[Supplied data — start]

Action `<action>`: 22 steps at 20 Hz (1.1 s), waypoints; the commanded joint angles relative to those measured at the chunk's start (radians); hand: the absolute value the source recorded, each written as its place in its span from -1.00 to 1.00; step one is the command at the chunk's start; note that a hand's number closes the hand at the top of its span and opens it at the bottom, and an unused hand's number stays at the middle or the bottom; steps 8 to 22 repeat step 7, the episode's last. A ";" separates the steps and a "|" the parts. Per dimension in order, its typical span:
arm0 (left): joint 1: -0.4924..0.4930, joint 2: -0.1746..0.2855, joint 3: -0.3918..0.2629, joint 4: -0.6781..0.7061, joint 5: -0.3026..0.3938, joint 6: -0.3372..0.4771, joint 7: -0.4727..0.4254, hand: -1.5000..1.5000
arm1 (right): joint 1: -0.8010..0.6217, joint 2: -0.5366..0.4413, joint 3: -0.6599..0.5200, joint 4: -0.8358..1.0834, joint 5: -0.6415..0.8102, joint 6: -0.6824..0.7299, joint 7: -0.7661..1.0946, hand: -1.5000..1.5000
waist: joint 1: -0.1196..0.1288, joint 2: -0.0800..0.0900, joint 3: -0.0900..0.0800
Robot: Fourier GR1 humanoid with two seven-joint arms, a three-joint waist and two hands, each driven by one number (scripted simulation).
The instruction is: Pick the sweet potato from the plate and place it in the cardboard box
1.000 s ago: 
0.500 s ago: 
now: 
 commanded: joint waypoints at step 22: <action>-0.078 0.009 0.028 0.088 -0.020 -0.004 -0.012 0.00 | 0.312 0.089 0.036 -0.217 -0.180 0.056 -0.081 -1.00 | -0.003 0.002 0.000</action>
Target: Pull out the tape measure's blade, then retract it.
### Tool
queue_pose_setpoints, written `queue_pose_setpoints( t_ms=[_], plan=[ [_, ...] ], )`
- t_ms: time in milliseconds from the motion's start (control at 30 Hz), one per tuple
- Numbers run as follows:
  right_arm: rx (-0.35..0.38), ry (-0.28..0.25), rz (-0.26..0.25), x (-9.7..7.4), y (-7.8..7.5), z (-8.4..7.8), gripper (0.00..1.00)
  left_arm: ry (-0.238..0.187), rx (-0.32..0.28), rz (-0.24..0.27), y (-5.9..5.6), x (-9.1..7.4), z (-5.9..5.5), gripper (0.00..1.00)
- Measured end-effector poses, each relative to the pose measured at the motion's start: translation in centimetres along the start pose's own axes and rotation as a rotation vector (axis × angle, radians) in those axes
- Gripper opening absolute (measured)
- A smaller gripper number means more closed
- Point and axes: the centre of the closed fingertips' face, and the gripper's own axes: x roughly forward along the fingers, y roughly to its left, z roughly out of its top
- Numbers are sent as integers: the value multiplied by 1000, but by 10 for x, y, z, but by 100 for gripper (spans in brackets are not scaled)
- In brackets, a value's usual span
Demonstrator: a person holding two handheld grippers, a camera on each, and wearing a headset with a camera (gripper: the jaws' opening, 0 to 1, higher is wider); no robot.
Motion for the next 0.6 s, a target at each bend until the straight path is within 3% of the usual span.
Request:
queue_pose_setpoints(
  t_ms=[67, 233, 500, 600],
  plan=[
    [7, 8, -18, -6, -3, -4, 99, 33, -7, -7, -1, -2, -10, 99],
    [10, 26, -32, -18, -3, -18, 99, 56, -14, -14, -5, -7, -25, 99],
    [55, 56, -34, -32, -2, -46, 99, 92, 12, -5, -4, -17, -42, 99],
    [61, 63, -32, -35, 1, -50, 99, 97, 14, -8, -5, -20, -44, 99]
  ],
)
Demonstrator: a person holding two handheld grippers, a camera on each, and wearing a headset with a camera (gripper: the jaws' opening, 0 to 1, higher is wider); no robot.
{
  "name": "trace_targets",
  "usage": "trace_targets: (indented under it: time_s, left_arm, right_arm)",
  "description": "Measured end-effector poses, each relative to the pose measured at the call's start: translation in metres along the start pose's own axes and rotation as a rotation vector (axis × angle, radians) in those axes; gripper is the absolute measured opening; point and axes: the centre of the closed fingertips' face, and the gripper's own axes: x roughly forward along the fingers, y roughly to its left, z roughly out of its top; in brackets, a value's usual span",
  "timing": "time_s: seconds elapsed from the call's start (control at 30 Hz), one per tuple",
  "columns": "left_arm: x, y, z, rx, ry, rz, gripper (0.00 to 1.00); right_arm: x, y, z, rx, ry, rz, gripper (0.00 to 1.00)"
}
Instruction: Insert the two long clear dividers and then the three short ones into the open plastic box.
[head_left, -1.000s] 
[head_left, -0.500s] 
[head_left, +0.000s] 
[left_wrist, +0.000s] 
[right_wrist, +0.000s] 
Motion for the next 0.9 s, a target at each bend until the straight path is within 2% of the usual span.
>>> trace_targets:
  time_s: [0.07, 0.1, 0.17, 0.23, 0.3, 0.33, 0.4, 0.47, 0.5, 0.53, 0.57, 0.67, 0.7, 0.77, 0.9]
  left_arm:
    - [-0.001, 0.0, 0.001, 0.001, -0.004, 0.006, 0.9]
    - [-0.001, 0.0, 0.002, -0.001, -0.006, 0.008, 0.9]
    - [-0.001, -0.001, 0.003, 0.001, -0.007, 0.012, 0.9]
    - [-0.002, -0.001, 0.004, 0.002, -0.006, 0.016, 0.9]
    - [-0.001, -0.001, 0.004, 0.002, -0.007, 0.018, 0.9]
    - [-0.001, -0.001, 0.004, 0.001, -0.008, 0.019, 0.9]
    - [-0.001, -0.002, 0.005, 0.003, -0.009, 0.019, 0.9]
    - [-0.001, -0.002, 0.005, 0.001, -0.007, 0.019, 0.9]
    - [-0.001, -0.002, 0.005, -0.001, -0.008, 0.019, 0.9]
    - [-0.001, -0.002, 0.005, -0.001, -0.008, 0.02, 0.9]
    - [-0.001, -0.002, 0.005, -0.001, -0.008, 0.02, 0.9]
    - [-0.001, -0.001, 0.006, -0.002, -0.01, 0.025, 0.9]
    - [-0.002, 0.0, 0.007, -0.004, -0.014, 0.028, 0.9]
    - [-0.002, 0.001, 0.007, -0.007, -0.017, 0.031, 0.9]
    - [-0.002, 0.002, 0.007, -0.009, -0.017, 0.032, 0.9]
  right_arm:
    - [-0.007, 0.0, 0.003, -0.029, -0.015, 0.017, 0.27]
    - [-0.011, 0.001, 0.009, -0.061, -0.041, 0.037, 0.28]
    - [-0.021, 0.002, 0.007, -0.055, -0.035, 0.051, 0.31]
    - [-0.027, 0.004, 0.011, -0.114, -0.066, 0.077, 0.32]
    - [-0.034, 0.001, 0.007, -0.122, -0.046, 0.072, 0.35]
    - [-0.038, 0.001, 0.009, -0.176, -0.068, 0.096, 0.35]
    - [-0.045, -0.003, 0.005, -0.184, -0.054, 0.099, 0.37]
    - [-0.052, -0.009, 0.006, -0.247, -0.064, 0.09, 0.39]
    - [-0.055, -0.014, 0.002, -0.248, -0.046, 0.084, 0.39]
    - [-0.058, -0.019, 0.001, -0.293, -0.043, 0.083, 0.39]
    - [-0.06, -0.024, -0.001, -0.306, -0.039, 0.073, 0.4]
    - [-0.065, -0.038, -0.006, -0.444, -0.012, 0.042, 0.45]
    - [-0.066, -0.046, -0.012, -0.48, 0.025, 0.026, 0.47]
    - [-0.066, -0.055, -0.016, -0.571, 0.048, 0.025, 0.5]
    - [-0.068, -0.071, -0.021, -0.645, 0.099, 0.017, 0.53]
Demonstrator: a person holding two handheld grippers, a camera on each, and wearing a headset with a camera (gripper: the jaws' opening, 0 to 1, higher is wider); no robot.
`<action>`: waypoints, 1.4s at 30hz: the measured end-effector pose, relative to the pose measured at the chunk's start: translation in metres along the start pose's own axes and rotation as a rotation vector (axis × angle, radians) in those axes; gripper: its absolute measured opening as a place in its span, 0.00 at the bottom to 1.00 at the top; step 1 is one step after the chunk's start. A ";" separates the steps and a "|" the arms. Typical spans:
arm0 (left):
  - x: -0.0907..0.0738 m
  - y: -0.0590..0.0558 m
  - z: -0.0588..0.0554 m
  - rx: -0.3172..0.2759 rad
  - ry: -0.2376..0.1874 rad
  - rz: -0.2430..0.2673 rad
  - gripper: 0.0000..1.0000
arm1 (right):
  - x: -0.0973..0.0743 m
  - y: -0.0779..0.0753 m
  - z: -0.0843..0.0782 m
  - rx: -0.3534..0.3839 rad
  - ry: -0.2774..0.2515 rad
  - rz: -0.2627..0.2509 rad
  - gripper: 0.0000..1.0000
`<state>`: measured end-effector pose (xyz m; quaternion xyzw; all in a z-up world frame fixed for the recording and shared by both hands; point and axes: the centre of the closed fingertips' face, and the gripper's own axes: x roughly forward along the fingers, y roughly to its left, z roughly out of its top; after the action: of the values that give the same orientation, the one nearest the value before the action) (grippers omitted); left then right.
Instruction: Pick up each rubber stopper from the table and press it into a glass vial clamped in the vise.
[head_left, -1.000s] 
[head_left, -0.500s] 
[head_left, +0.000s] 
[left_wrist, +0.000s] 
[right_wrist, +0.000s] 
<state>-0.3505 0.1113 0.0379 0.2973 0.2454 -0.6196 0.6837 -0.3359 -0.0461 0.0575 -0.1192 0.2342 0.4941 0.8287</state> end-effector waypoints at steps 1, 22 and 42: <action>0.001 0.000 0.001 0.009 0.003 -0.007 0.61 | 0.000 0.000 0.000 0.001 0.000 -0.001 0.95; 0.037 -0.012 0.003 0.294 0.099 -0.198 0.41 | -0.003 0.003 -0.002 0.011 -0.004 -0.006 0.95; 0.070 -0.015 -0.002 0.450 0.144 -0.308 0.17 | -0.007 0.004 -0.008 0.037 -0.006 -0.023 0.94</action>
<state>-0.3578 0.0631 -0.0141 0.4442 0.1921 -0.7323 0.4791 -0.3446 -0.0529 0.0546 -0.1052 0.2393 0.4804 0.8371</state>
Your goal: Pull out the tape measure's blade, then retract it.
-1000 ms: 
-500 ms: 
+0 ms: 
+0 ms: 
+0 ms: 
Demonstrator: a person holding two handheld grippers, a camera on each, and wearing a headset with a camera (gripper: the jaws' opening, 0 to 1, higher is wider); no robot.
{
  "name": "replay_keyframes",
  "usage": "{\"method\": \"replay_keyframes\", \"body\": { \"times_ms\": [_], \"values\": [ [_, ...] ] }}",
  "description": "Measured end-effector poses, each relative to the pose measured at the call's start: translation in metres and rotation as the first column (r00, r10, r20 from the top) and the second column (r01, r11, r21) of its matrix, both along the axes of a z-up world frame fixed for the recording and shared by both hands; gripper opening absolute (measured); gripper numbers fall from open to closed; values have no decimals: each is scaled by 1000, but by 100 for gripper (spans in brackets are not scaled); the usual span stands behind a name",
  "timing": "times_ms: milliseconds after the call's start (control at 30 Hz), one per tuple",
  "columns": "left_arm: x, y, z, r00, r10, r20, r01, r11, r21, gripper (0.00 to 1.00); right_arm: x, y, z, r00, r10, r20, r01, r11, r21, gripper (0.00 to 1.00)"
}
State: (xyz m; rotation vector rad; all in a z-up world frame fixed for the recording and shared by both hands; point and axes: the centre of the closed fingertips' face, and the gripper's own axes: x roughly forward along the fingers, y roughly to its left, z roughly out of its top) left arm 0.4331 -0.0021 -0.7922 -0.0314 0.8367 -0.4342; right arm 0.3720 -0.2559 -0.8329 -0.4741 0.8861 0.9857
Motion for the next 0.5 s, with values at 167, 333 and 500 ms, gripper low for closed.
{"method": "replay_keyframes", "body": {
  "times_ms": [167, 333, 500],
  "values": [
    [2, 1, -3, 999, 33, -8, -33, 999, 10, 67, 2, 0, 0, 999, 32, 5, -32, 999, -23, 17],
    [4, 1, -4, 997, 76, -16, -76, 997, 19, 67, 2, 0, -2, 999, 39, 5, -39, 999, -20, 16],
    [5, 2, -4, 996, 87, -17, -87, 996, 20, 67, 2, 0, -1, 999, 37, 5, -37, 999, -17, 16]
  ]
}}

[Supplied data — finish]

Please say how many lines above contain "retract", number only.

2